Take the listing below and print exactly the lines starting at the line containing "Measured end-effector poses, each" and ending at the line containing "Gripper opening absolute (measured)", both ends included, and no others.

═══ Supplied data ═══

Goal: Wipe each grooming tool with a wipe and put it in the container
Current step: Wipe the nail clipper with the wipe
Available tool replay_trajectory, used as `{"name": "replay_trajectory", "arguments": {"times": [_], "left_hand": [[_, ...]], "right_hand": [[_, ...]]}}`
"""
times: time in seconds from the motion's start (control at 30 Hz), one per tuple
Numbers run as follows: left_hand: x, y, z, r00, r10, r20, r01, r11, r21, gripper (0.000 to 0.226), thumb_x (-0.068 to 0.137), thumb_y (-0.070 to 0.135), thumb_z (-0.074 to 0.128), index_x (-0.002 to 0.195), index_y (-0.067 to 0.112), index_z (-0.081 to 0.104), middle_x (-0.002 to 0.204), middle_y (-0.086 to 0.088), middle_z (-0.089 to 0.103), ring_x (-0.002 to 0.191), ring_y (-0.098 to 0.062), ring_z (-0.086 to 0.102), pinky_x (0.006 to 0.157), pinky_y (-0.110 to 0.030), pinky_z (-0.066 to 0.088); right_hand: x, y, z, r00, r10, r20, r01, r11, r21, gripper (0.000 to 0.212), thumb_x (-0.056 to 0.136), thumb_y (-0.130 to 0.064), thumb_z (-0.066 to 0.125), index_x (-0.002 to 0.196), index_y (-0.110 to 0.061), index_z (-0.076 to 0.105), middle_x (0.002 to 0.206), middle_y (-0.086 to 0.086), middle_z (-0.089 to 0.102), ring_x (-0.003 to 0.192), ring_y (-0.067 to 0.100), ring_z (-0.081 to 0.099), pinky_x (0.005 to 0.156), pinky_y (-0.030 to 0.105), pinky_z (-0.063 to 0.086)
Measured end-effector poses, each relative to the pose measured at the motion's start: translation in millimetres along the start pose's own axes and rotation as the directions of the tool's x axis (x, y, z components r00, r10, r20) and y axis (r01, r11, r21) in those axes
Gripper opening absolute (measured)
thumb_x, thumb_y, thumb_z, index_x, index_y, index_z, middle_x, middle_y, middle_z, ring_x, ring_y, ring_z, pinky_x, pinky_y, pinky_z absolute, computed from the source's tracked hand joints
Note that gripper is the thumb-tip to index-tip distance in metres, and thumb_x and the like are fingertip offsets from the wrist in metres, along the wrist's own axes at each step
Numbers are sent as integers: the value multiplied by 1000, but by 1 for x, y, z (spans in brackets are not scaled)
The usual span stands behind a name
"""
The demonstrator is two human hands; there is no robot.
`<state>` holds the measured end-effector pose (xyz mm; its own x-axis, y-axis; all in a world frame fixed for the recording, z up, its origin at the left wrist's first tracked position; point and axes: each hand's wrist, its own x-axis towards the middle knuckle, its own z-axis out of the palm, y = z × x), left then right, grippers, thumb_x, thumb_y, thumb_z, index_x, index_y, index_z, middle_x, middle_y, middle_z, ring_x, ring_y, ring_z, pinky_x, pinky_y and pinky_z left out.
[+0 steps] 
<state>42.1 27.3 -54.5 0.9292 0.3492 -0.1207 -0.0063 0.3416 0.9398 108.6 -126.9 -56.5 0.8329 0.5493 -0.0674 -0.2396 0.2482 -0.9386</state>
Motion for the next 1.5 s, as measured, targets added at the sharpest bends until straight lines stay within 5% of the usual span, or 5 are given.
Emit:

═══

→ Expected output
Measured end-effector poses, each relative to the pose measured at the motion's start: translation in millimetres along the start pose's own axes and rotation as the directions of the tool's x axis (x, y, z components r00, r10, r20) and y axis (r01, r11, r21) in those axes
Gripper opening absolute (measured)

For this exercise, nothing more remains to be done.